Quando poi s’era dato sfogo a qualche evviva in comune, i vecchi e le mamme si tiravano i loro figlioli a sè, e si vedeva la gente divisa in gruppi, intorno al soldato, a cui si dava una benedizione, un consiglio, o si chiedeva una promessa, un abbraccio, mentre gli si aiutava a infilare le cigne dello zaino, ad arrotolare il cappotto, o ad assestarsi il cinturone.
Io non potevo levar gli occhi da quello spettacolo, e guardavo quella buona gente con una commozione profonda. Pensavo qual triste domani poteva venire per loro, dopo una giornata di battaglia. Pensavo al gran sacrificio che sarebbe rimasto ignorato, così di quelli che potevan morire, come di quelli che li avrebbero pianti! Tra questi pensieri, mi ritornavano alla mente i miei sogni giovanili, di quando, più che trent’anni prima, pensavo pieno di entusiasmo al giorno in cui da ogni parte d’Italia sarebbero accorsi i mille e i mille guerrieri per finire l’antica contesa. Adesso quel giorno era venuto. La scena era più semplice di quella che la fantasia mi aveva dipinta; ma il cuore ne era ancor più commosso, e gli occhi a stento trattenevano le lacrime.

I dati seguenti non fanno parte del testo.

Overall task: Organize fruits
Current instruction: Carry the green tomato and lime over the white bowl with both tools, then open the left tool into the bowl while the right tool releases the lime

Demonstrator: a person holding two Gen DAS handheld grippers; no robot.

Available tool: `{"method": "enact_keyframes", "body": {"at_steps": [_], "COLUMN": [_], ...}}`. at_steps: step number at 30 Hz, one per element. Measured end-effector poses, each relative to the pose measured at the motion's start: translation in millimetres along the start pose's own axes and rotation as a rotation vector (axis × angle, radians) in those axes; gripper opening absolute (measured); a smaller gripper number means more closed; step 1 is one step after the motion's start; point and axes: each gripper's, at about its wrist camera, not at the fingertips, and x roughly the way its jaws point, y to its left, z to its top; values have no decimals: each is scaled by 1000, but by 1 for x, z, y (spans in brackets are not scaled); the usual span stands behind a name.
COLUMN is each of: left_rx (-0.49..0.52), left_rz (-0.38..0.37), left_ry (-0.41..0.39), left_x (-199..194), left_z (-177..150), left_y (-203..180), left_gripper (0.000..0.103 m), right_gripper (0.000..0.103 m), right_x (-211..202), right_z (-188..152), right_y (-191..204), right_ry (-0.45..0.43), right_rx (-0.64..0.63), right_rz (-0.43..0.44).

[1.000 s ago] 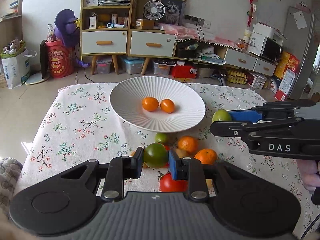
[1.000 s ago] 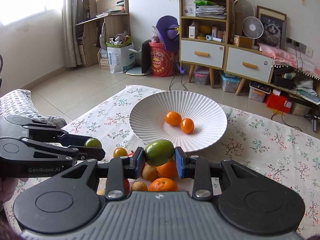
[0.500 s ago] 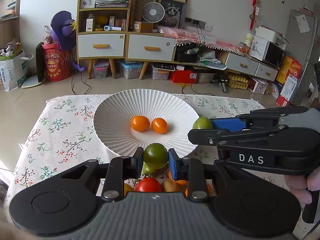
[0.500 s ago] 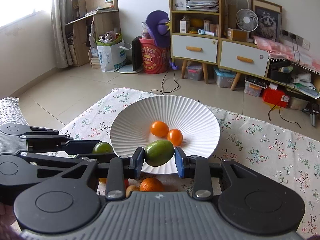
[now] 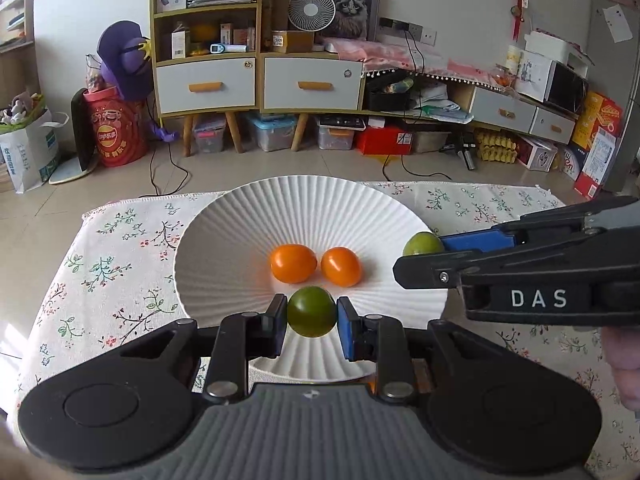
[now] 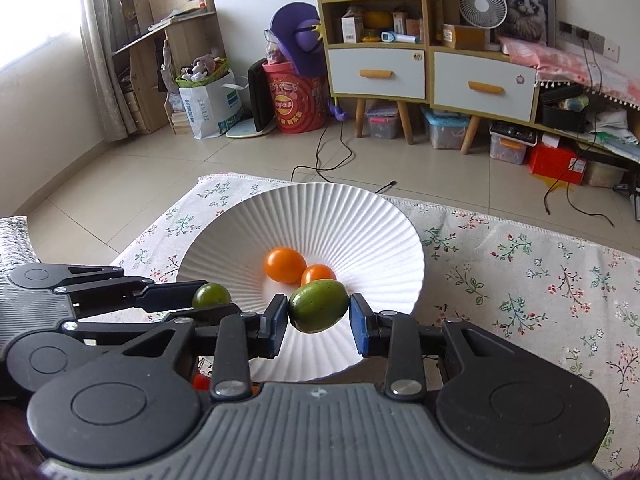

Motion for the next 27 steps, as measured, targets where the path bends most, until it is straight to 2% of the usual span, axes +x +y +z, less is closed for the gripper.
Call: {"method": "enact_keyframes", "body": {"at_steps": [10, 27], "left_rx": [97, 44], "left_rz": [12, 15], "left_ry": [18, -10], "left_x": [19, 40], "left_z": [-5, -1], "left_y": [2, -4], "left_gripper": [17, 18], "right_gripper": [30, 30], "right_x": [19, 30], "right_z": [-5, -6], "right_y": [-3, -17], "right_ry": [58, 33], "right_rx": [31, 166], "right_rz": [66, 58]}}
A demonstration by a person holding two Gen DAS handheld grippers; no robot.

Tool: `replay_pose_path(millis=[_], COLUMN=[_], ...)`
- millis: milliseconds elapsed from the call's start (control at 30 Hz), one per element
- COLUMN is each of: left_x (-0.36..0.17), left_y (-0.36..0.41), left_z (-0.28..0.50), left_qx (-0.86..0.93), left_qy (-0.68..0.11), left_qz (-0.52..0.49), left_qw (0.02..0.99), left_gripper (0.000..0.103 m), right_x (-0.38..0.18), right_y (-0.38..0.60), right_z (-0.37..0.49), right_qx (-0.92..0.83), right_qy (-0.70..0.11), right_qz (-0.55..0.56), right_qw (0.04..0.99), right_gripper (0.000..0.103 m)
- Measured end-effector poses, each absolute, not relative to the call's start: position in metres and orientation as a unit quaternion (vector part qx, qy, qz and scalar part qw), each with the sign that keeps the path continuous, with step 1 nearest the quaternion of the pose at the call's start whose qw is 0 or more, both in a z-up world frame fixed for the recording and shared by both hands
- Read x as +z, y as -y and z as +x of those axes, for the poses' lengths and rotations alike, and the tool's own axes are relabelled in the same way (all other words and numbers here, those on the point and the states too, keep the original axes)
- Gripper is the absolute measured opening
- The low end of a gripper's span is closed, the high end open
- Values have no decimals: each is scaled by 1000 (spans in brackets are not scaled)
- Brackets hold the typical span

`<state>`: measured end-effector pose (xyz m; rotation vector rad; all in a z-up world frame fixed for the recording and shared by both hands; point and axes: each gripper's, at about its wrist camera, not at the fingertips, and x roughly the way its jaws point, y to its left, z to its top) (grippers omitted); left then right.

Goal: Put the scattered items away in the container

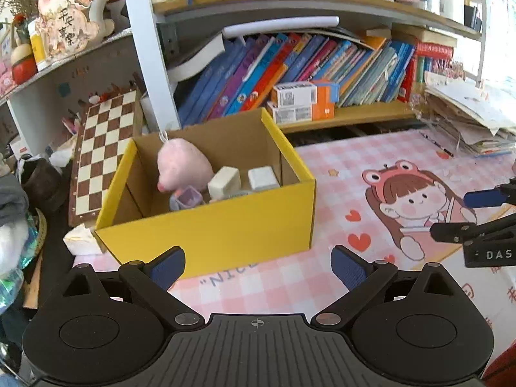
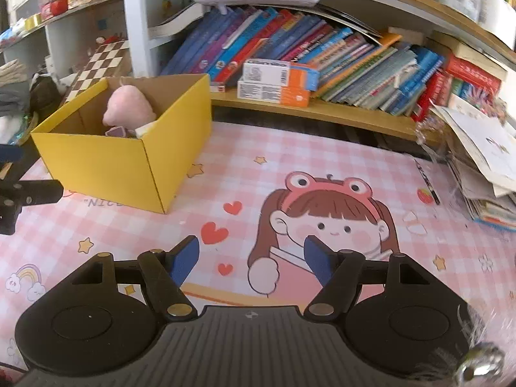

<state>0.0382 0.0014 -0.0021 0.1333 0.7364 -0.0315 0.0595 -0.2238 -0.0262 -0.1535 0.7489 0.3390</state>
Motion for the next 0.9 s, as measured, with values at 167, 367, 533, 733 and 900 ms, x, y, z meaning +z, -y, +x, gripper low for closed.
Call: replay_pose_path(millis=[167, 367, 533, 733, 900], left_x=[-8, -11, -12, -16, -17], left_y=[-2, 2, 4, 7, 6], left_z=[33, 28, 25, 23, 24], left_qx=[-6, -6, -10, -18, -18], left_qy=[-361, -363, -361, -369, -369], left_qz=[49, 68, 54, 55, 51], left_qw=[931, 929, 931, 928, 928], left_gripper=[99, 99, 99, 99, 99], right_x=[-30, -31, -29, -28, -29], right_y=[226, 222, 223, 224, 228], right_z=[49, 43, 40, 39, 41], right_qx=[149, 148, 144, 140, 145], right_qy=[-358, -349, -342, -339, -338], right_qz=[-75, -81, -79, -75, -77], right_qw=[919, 922, 925, 927, 927], right_gripper=[70, 71, 72, 73, 73])
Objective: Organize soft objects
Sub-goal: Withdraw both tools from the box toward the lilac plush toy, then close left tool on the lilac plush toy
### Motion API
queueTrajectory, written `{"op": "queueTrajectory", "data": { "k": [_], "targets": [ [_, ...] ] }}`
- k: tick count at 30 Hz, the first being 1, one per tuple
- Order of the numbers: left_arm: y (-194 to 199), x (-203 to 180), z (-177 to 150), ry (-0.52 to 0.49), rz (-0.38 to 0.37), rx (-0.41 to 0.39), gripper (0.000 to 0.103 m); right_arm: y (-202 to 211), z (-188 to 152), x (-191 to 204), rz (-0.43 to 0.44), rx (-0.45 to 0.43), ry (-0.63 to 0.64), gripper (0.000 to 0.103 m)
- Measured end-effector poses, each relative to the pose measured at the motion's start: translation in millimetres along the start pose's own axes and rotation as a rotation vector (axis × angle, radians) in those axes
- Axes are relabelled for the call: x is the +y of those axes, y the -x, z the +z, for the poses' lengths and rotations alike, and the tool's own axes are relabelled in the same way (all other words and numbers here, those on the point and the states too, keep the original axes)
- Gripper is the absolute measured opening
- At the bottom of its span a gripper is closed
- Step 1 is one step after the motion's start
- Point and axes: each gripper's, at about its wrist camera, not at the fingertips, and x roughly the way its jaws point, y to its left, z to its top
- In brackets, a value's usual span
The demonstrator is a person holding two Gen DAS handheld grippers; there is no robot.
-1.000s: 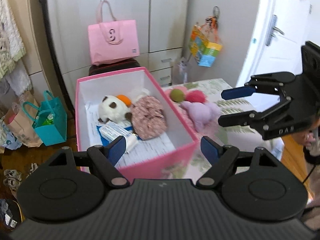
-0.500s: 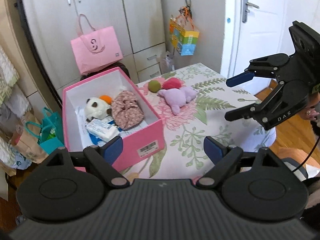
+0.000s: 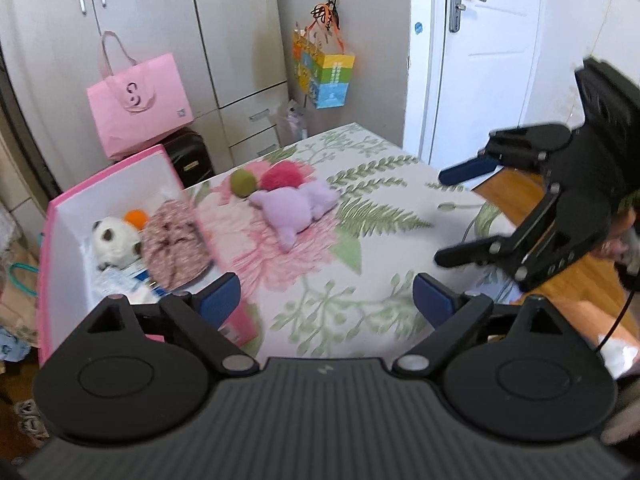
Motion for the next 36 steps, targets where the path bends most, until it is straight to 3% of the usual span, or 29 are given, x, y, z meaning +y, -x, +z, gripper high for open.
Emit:
{"op": "queueTrajectory", "data": {
  "k": [6, 16, 20, 24, 27, 36],
  "targets": [
    [-37.6, -5.7, 17.3, 0.019, 0.007, -0.056, 0.095, -14.6, -11.3, -14.0, -0.070, -0.046, 0.039, 0.089],
    [-91.8, 3.2, 31.3, 0.124, 0.081, -0.239, 0.103, -60.7, -15.6, -41.2, -0.119, -0.129, 0.025, 0.089],
    [-119.3, 9.7, 36.9, 0.173, 0.075, -0.223, 0.103, -78.4, -15.2, -48.5, -0.194, -0.158, 0.020, 0.089],
    [-149.6, 10.3, 42.5, 0.163, 0.097, -0.163, 0.103, -99.4, -14.4, -60.9, -0.175, -0.137, -0.006, 0.089],
    [-172.3, 15.1, 44.6, 0.214, 0.082, -0.113, 0.100, -115.2, -16.6, -71.4, -0.168, -0.114, -0.045, 0.089],
    [-219.7, 39.2, 42.4, 0.338, 0.131, -0.046, 0.096, -151.0, -12.7, -89.1, -0.145, -0.036, -0.103, 0.088]
  ]
}}
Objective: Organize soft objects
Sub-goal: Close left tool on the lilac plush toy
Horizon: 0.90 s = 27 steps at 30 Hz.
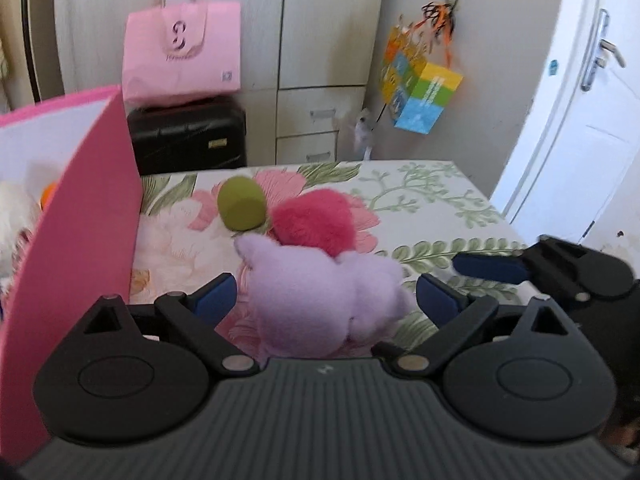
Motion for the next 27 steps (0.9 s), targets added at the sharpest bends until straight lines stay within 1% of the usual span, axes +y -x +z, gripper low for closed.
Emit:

«Prodi guerrieri!» gridava il Borsa, salito su un mastello capovolto, nel quale poco prima s’era portato il vino, «ricordatevi di non lasciar partire lo straniero senza avergli fatto mordere la polve!... quella polve di quella terra, la quale.... sì! giuriamo che nessuno di noi ritornerà dalle Termopili!... giuriamolo in Pontida!... e quando saremo morti per la patria....»
«Crepi l’astrologo!» saltò su a gridar uno; ma il Borsa non lo intese, e tirò innanzi con eguale enfasi, tra gli evviva che andavano crescendo in ragione inversa della chiarezza e della logica del discorso. Finchè un ultimo evviva dell’oratore ad Alessandro Magno mise il colmo all’entusiasmo.
Poco distante dal Borsa, la signora Giuseppina, in mezzo a un crocchio di donne, stava spiegando la politica della Prussia. Delle quali donne, quelle che non avevano nè figli, nè fratelli, nè sposi che partissero per la guerra, ascoltavano la signora Giuseppina con ammirazione, e ogni tanto accennavano col capo di essere proprio del suo parere; ma le altre avevano l’aria di essere un po’ meno persuase, e prendevano quel fare mogio, mogio della gente di campagna, che lascia pur trasparire un tantino di diffidenza sotto il velo della rassegnazione.